Maybe the end of a chapter, yes, but here you are and your story is still being
written."
"It's just...so often...it doesn't feel like that. It's more like I'm just
repeating the same page most days. Except for two days ago. That was definitely
a new page."
He smiled. "I shall have to fall into gullies more often then."
She looked at him, at his genuine smile. "I'm so glad I was there."
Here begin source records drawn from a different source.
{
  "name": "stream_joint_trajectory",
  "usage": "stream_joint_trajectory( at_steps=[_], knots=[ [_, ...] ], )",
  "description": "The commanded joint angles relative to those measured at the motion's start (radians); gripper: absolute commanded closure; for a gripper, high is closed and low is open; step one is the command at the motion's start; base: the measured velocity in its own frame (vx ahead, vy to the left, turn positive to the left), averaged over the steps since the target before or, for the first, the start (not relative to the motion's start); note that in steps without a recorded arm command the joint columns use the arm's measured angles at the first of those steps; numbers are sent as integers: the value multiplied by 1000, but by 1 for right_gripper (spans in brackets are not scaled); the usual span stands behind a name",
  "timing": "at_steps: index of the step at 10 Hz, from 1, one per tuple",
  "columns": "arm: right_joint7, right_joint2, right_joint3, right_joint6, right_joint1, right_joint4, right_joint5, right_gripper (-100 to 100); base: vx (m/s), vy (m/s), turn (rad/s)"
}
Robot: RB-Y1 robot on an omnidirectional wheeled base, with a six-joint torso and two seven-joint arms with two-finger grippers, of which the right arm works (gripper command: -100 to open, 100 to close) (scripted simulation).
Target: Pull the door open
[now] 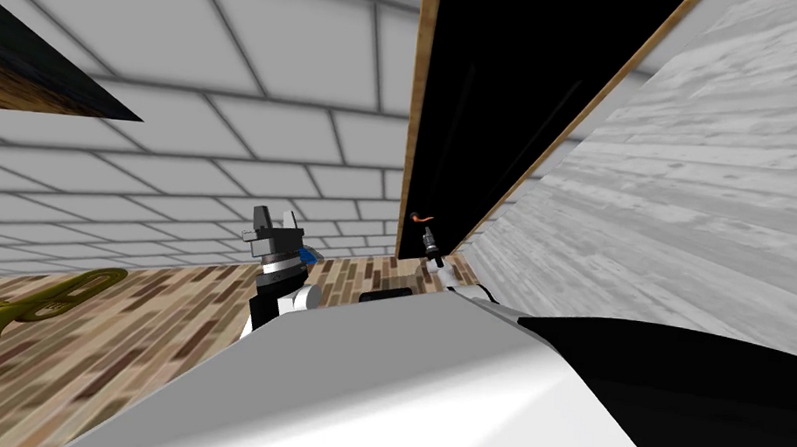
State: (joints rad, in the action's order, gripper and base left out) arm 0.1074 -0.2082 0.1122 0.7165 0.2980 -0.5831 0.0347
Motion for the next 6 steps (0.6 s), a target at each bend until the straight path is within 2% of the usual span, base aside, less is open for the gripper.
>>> stream_joint_trajectory(
  at_steps=[1, 3, 4, 5, 6],
  knots=[
    [-1, 0, 2, 6, 13, 28, 1, -100, 49, -14, 30],
    [0, -2, 4, 10, 29, 61, 3, -100, 45, -14, 39],
    [1, -3, 4, 11, 27, 57, 2, -100, 25, -5, 10],
    [18, -26, 15, 24, 12, 64, -2, -100, 100, 51, 173],
    [24, -35, 19, 28, 6, 65, -3, -100, 172, 62, 140]
  ],
)
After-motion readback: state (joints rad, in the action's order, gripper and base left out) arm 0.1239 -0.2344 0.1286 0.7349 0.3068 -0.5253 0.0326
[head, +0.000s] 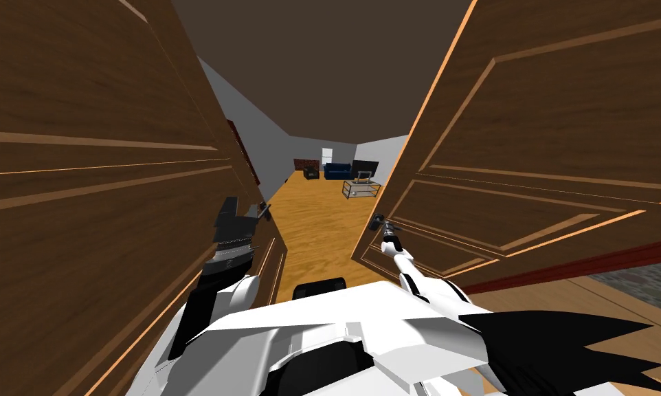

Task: Push the door open

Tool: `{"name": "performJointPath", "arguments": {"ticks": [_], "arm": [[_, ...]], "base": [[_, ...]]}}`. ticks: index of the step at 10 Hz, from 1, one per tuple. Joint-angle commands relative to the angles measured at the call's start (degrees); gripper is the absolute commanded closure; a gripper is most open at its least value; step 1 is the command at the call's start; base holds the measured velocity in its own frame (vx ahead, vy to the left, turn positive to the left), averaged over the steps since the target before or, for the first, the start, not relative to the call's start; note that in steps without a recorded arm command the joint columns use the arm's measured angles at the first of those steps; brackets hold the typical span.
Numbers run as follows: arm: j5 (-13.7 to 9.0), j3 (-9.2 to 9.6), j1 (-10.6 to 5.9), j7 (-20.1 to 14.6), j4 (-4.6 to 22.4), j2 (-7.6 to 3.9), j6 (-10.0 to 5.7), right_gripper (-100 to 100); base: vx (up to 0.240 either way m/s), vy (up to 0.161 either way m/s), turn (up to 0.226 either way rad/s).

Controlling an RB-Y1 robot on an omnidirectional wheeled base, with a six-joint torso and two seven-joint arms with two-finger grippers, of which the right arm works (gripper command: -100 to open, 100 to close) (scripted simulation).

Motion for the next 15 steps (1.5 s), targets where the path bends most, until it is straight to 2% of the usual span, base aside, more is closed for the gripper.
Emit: {"name": "performJointPath", "arguments": {"ticks": [1, 12, 15], "arm": [[-0.33, -1.0, -0.21, 0.16, 1.42, -1.04, -0.7, 100], [-2.57, -7.39, 0.88, 2.65, 4.38, -2.68, -1.64, 100], [-2.57, -7.39, 0.88, 2.65, 5.68, -2.68, -1.64, 100]], "base": [[0.196, 0.019, -0.046], [0.201, -0.001, -0.061], [0.053, -0.007, -0.007]]}}
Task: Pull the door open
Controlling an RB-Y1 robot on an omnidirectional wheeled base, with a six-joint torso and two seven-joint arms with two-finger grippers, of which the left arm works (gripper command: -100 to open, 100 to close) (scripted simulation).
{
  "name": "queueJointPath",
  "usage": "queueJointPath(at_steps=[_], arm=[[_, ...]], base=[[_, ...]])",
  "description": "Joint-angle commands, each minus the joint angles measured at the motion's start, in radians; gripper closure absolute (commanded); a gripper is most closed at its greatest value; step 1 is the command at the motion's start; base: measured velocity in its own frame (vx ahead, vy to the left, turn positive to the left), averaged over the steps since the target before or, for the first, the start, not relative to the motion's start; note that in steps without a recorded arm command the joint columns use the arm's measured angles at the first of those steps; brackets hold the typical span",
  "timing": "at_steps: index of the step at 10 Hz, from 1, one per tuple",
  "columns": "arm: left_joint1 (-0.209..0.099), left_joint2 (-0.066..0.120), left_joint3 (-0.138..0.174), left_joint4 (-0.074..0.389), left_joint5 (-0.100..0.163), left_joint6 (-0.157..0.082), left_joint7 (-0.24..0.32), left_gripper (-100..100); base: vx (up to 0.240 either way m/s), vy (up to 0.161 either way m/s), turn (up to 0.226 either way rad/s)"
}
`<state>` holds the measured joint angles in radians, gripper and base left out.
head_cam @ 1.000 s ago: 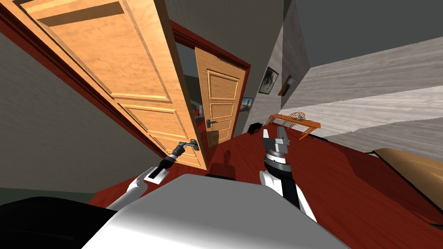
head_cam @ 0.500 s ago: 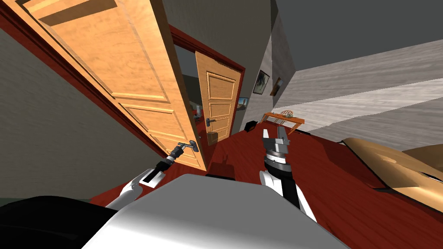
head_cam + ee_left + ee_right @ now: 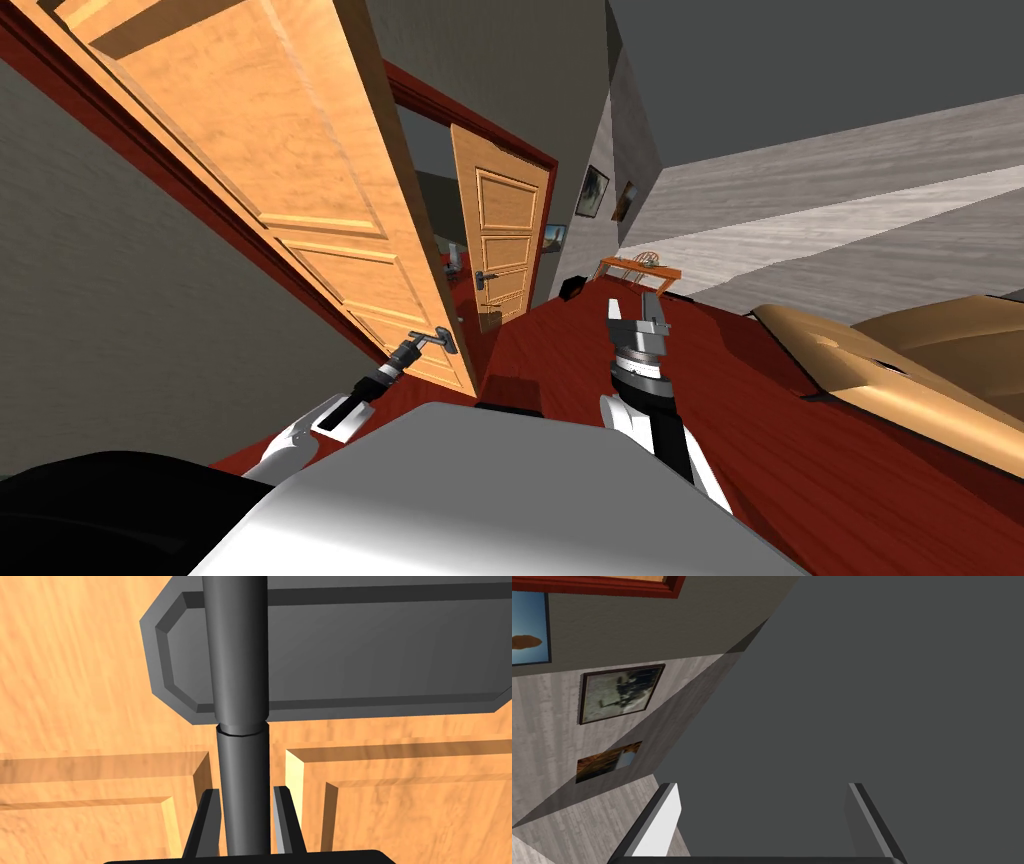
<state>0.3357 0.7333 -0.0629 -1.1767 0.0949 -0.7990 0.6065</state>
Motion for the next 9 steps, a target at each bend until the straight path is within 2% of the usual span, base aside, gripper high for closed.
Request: queueJointPath(at_steps=[1,8,9], arm=[[0.007,0.006,-0.008,0.007,-0.003,-0.03,0.007,100],[0.038,0.034,-0.028,0.041,-0.011,-0.13,0.032,100],[0.031,0.036,-0.018,0.043,-0.007,-0.116,0.029,100]], base=[[-0.209,0.098,-0.161],[-0.185,0.085,-0.143],[-0.088,0.038,-0.018]])
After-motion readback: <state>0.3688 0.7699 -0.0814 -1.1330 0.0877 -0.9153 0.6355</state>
"Possibly not as glad as I am."
"You have no idea," she added, looking back at her lap and sighing. "I'm not
very good at being unhappy. I always enjoyed life, enjoyed being me growing up,
then I sort of just got swept along into Miles' life. There was kind of an odd
balance to it, probably because of his job. It was like dancing right at the
edge of a cliff. You enjoyed yourself and you laughed and joked, but the
cliff was always nearby and you never really forgot it, not even when you were laughing the hardest. Maybe you even remembered it more then and so you laughed harder. Then he fell
off and nobody was
there to pick him up. That double-sided laughter all just stopped and you
discovered you'd forgotten how to just...laugh. That kind of laugh where there
was no cliff. So you didn't laugh much after that. I think I've been trying to
find my way back to that, that cliffless laughter. But it's hard."
His fingers squeezed a bit on hers. "Who am I?" she murmured and then for the
first time put something into words. "I think I'm a writer who's not found her
story."
"Sometimes," he said, his voice really, really soft, "our story finds us."